Got the same issue on 21.8.8, it just randomly stopped working, and throwing this error. I downloaded a new setup of kohya with version 22.0.1 which don't throw this error. I still would like to get 21.8.8 working to double check if its supposed to use 4 times as much vram when training XL then 1.5.

RayHell commented 1 year ago

It's the latest windows update. I have 2 systems with the exact same config. They are used for SDXL training for months now under the 21.8.5 commit. One of my system got the new windows update today and I got this error right after the other one didn't receive the update and is still working fine.

tuwonga commented 1 year ago

I have the same issue.

TeKett commented 1 year ago

Getting a new setup of kohya don't show the error, but my existing setup still had issues, so i redownloaded python and the error went away. No clue what could have gone wrong.

1099271 commented 11 months ago

I solved it!

The reason for this problem is because the path to default_config.yaml is incorrect.

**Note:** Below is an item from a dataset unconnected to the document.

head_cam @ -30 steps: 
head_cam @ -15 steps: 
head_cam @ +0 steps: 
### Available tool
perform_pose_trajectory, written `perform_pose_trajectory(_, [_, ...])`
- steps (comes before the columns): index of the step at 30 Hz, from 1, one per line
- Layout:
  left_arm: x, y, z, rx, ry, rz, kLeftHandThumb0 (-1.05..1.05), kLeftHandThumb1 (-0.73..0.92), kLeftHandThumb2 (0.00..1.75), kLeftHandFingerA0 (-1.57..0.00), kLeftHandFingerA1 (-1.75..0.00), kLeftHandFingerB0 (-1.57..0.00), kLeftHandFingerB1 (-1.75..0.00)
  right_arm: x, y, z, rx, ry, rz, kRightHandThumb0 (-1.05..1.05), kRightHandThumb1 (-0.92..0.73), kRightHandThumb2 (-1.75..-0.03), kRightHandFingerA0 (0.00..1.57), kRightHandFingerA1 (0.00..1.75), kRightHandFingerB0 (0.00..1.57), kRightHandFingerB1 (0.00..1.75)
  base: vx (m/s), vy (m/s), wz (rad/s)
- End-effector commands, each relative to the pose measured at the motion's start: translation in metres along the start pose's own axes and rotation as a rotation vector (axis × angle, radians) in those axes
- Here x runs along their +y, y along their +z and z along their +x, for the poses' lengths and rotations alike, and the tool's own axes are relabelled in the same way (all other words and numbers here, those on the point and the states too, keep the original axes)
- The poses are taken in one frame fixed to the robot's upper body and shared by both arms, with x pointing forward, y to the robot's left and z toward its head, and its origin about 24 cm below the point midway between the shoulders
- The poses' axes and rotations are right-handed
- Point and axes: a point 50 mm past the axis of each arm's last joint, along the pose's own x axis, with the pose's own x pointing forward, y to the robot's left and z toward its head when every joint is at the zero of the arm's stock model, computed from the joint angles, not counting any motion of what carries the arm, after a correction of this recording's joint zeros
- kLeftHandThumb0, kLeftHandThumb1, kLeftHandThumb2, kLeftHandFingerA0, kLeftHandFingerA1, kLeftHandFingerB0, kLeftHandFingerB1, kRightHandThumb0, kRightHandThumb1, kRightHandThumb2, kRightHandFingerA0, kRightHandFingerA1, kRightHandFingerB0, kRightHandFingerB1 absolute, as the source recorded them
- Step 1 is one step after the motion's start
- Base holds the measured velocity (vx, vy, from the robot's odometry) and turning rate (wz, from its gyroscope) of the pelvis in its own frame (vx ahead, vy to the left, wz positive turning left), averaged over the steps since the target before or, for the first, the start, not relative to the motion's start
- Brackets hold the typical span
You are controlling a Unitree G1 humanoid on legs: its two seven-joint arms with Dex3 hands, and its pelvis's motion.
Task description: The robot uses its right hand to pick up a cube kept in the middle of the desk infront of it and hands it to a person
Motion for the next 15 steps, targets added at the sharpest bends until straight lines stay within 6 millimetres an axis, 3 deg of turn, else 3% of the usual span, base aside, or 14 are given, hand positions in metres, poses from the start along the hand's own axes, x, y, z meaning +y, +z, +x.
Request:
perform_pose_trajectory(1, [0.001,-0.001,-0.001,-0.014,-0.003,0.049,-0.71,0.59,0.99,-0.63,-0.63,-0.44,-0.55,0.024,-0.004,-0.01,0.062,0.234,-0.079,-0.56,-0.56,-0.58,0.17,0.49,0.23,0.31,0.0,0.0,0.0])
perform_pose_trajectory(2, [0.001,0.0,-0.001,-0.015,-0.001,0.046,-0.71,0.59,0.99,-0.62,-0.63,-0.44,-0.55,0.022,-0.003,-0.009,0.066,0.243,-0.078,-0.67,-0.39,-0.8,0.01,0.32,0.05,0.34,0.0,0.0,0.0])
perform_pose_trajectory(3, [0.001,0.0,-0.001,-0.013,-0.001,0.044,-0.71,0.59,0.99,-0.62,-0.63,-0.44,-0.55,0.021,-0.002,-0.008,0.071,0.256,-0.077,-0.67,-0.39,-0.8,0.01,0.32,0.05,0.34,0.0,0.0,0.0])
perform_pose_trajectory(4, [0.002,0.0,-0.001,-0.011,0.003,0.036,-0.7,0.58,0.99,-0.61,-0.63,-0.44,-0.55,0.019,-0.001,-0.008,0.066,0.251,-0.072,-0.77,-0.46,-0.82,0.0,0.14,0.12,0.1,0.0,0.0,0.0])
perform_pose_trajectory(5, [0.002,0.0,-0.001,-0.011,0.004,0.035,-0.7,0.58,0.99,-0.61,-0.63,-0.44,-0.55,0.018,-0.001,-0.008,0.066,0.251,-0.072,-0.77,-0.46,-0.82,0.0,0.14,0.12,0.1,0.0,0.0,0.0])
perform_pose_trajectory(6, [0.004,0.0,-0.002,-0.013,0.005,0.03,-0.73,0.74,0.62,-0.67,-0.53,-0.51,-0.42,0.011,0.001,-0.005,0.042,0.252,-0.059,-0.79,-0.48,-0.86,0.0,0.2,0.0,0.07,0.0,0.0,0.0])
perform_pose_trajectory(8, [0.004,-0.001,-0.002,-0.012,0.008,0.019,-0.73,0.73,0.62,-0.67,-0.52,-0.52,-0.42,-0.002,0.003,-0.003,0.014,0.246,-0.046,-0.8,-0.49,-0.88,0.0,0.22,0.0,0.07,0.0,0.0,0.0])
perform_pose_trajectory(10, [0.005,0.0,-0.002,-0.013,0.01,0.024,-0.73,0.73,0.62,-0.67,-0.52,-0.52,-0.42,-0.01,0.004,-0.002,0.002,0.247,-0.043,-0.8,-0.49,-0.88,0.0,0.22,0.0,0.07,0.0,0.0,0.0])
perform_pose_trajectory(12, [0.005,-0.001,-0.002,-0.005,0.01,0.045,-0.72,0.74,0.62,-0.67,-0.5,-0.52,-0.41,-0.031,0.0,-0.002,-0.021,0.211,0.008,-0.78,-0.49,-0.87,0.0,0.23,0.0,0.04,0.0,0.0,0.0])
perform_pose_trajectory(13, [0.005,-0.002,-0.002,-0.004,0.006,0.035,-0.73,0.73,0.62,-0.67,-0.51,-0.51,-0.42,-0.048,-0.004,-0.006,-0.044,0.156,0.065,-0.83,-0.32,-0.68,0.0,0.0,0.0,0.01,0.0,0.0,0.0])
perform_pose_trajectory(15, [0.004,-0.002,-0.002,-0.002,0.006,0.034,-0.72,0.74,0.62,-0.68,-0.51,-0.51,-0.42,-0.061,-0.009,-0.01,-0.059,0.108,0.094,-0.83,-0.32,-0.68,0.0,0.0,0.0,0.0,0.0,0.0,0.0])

I found that the default_config.yaml referenced here is in C:{Users}\AppData\Local\huggingface\accelerate\default_config .yaml, (This is my case,You guys can see for yourselves where your default_config.yaml file is at)

open this file, comment out the debug parameter, then the problem is solved.

image

@Mostraet @tuwonga @Liyu96sc

tuwonga commented 11 months ago

thanks a lot! I got a new fresh setup and solved but this fix is awesome!

dantruonghtno1 commented 9 months ago

I tried pip install --upgrade accelerate and it worked

Fanshaoliu commented 6 months ago

I solved it!

The reason for this problem is because the path to default_config.yaml is incorrect.

I found that the default_config.yaml referenced here is in C:{Users}\AppData\Local\huggingface\accelerate\default_config .yaml, (This is my case,You guys can see for yourselves where your default_config.yaml file is at)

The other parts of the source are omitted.